Racism in the Church
Since I am a half White and half Mexican, but mostly look White, I had never really noticed racism amongst churches before. I always looked at the pastoral staff and found someone who looked like me, talked like me, and didn’t ever begin to question it. Even the congregation was full of people who looked like me and spoke like me. I was around my own culture all the time, and I had failed to look beyond it. I have come to realize in visiting other churches that minorities aren’t equally represented in the realms of the church. The pastors that are well-known are predominantly White males. There is nothing wrong with White males, the problem is that they don’t represent the diversity in our world today. If I am being honest, the first thing that comes to my mind when someone says they are a pastor, is that they are probably a white male. But that isn’t true. Pastors can be any race and gender, but for some reason when I look at certain churches, the person that represents them is a White male. If our church can’t actively represent the diversity in God’s creation, then how are we really sharing the gospel? We are missing something when we fail at being racially diverse. All cultures are important, and need to be fully represented within our churches.
I began to realize racism existed in churches when I took a Race and Ethnicity class at Biola University. Each person in the class had to present a topic to all of us. One of my classmates decided to look at the authors of every book from every Bible class he had ever taken. Every single author was a white, older, male. No women, or other races. It was as if Christianity depended on being shared from a White man's perspective. The issue with this is that we can learn so much from other cultures and perspectives. Yes, we are all one body, and believe in the same God, but hearing the gospel preached from a different culture can bring in so many new ideas and thoughts. I realized that there was a lack of diversity at the church I had grown up in. Because of this, I realized that I had begun to create my own “Christianity goggles” if you will, and I began to see Christianity only preached from a White man’s perspective. Again, let me say, that there is nothing wrong with White male preachers, it simply shouldn’t be the only thing we see.
A church that is actively pursuing racial diversity, is showing other Christians how important all cultures and viewpoints are. Without racial diversity, we are actually missing out on the fullness of God. I’m not just talking about the people on staff; racial diversity should be active in the congregation. We miss out when we aren’t interacting, bonding, and sharing life with people who are different from us. Sometimes we don’t even know we are living with “White Christianity goggles” but we are. For years, I didn’t even realize it. I had no idea that I had been missing out on a a big part of Christianity.

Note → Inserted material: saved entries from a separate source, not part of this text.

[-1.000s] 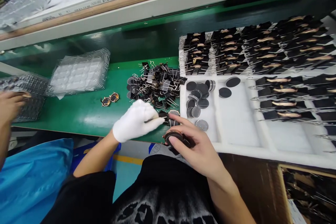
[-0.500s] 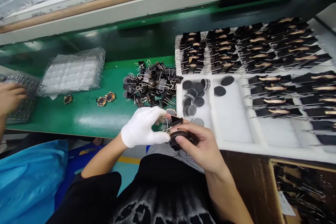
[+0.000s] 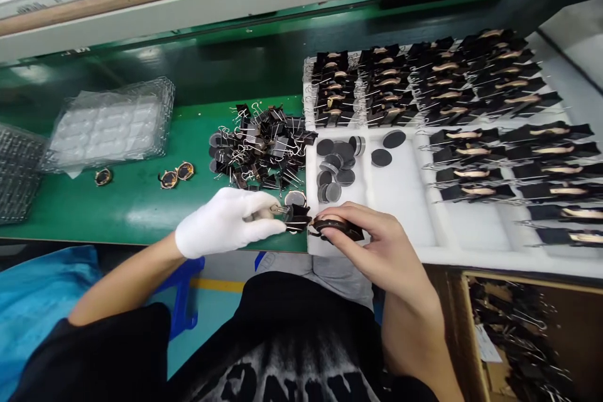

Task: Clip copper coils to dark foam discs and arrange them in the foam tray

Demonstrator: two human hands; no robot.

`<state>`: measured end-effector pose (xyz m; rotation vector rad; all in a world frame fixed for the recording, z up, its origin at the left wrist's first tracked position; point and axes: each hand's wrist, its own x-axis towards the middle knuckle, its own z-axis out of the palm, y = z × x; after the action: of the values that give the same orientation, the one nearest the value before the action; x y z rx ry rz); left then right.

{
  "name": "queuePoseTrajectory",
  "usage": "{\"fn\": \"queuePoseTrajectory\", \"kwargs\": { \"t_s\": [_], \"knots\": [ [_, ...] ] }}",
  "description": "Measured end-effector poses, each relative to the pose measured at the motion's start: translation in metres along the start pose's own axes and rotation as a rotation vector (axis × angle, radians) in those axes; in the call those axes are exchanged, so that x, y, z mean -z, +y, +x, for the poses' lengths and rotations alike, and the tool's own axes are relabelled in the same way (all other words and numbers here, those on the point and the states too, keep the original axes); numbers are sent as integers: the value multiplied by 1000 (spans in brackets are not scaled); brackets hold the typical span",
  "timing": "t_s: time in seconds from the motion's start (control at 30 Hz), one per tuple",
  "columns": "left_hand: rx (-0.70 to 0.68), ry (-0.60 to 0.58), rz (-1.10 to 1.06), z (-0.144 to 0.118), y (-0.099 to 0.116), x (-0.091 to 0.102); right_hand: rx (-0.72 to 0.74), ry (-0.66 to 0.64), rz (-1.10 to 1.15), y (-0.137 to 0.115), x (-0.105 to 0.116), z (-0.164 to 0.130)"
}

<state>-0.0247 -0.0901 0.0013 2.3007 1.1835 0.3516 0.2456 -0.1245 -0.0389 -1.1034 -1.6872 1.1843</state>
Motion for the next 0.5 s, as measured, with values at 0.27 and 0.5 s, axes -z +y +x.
{"fn": "queuePoseTrajectory", "kwargs": {
  "t_s": [0.27,0.5],
  "knots": [
    [-78,-105,117,5,15,11,114,-66,-107,7,-4,6],
    [-12,-211,66,11,17,16,63,-95,-74,7,-6,7]
  ]
}}
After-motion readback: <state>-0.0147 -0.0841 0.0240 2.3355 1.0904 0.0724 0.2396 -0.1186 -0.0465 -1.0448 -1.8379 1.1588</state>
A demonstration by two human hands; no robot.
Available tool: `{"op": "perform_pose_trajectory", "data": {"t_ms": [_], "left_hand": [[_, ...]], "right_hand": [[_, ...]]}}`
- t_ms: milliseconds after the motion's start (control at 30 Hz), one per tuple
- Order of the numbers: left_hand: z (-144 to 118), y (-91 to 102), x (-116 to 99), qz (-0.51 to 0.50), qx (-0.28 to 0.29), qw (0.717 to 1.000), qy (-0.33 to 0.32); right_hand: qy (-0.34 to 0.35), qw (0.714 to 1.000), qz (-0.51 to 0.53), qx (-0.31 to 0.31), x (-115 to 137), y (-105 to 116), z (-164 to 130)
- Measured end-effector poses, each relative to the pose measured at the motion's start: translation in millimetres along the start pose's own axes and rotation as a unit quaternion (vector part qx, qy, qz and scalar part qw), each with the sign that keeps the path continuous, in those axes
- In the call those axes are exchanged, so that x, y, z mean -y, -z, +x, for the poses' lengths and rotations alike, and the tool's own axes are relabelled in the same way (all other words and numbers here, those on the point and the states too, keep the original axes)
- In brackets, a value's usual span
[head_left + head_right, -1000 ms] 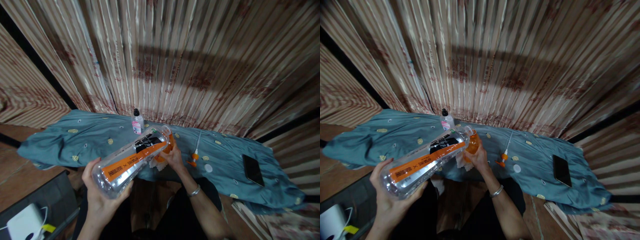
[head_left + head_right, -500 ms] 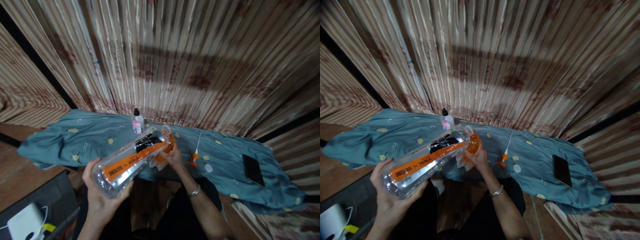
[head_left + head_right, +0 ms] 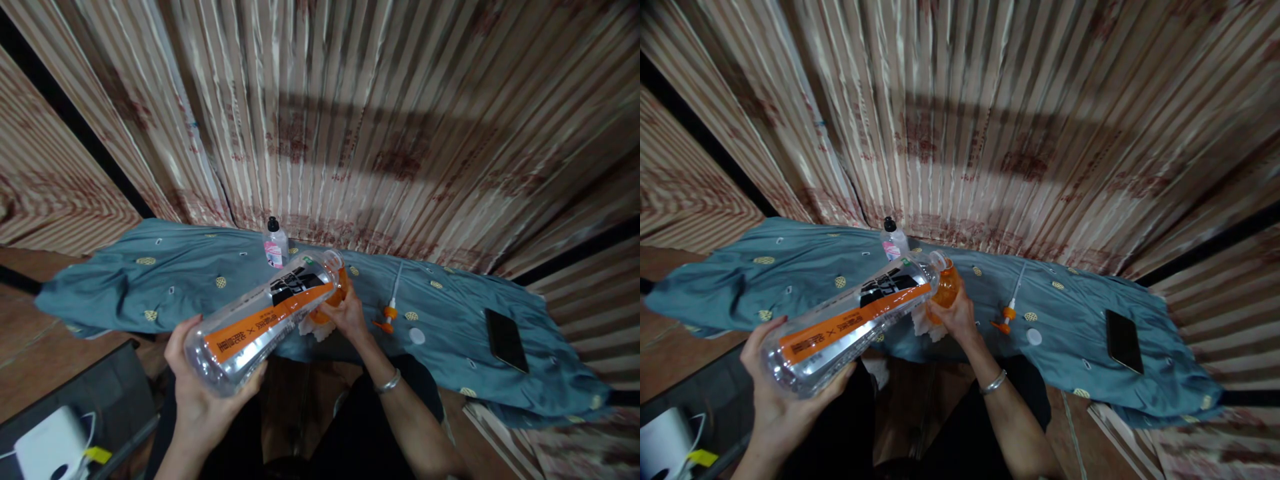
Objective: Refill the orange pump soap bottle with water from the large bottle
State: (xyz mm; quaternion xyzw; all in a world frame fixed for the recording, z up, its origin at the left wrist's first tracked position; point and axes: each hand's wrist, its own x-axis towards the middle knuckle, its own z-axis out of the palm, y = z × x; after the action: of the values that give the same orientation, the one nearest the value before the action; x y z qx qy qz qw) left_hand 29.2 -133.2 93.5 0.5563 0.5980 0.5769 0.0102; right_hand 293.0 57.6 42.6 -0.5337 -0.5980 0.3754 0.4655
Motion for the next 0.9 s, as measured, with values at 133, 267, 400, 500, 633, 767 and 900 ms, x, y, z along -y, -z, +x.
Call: {"op": "perform_pose_trajectory", "data": {"t_ms": [133, 267, 400, 500, 633, 767, 900], "left_hand": [[0, -2.1, -2, 0.009, -0.057, 0.998, -0.009], [1, -4.2, -4, 0.005, -0.021, 1.0, 0.007], [3, -4.7, -6, -0.011, -0.06, 0.998, 0.016], [4, -1.1, -3, -0.009, -0.028, 0.999, 0.019], [2, 4.5, 2, -0.001, -0.013, 0.999, 0.03], [1, 4.5, 3, -0.011, -0.02, 0.998, 0.051], [1, 5.2, 2, -0.025, -0.019, 0.997, 0.076]], "right_hand": [[0.008, 1.0, 0.002, 0.0, -2, 0, 0], [0.011, 1.0, 0.015, 0.006, -3, 1, 1], [0.002, 1.0, 0.025, 0.002, -2, 1, 0], [0.003, 1.0, 0.023, 0.001, -1, 1, 0], [0.007, 1.0, 0.012, -0.005, -1, 0, 0], [0.006, 1.0, 0.015, -0.003, -1, 0, 0], [0.004, 1.0, 0.014, -0.001, 1, -1, -1]]}}
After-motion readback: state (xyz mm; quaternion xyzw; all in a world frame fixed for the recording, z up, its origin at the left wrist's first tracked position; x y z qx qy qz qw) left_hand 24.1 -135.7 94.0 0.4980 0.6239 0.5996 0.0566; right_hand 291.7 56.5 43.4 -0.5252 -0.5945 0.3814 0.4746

Jesus talks a lot about loving those that have different cultures, backgrounds and perspectives. The church should be the place where all of this is occurring, yet so often it is the place where we exclude ourselves the most. I realized this when I started attending the church I am a part of now. 6 years ago, they put on an Easter production and the person who played Jesus was Black. My whole family and I got in the car and discussed how cool, yet foreign this was to us. Looking back on that memory and all of the things that I have learned this year, shows me something. It was foreign to us, because to us Jesus had always been white. In every play, picture and interpretation, he was a White male. For the first time, I saw Jesus as a Black man, and it was beautiful. I was overwhelmed with emotion. I felt like I had failed to see the truest gospel. Jesus doesn’t have to be portrayed as a White man to be Jesus. He is in creation, and it made the message so much more real to me that day. I guarantee I am not the only one who was surprised to see and hear about a Black Jesus. Maybe while reading this, you too, were surprised. That’s the problem here. We are surprised when we see other cultures represented because it is so rare in our churches today, but it shouldn’t be.
Let’s move forward. Now that you are the least bit aware that racism is real within the realms of church, do something about it. Go visit a church that is an entirely different culture. Invite friends to church, who are different from you. Maybe even talk to your Pastor about hiring different cultures or bringing in different speakers who can speak and share from their culture. The truest gospel, is showing the love of Jesus to ALL. Jesus didn’t just die for the White male, he died for ALL of us. So, engage with people who think differently, talk differently, and look differently. It is a beautiful thing when the body of Christ represents the diversity of the world. We are all one body, and we need to start acting like one.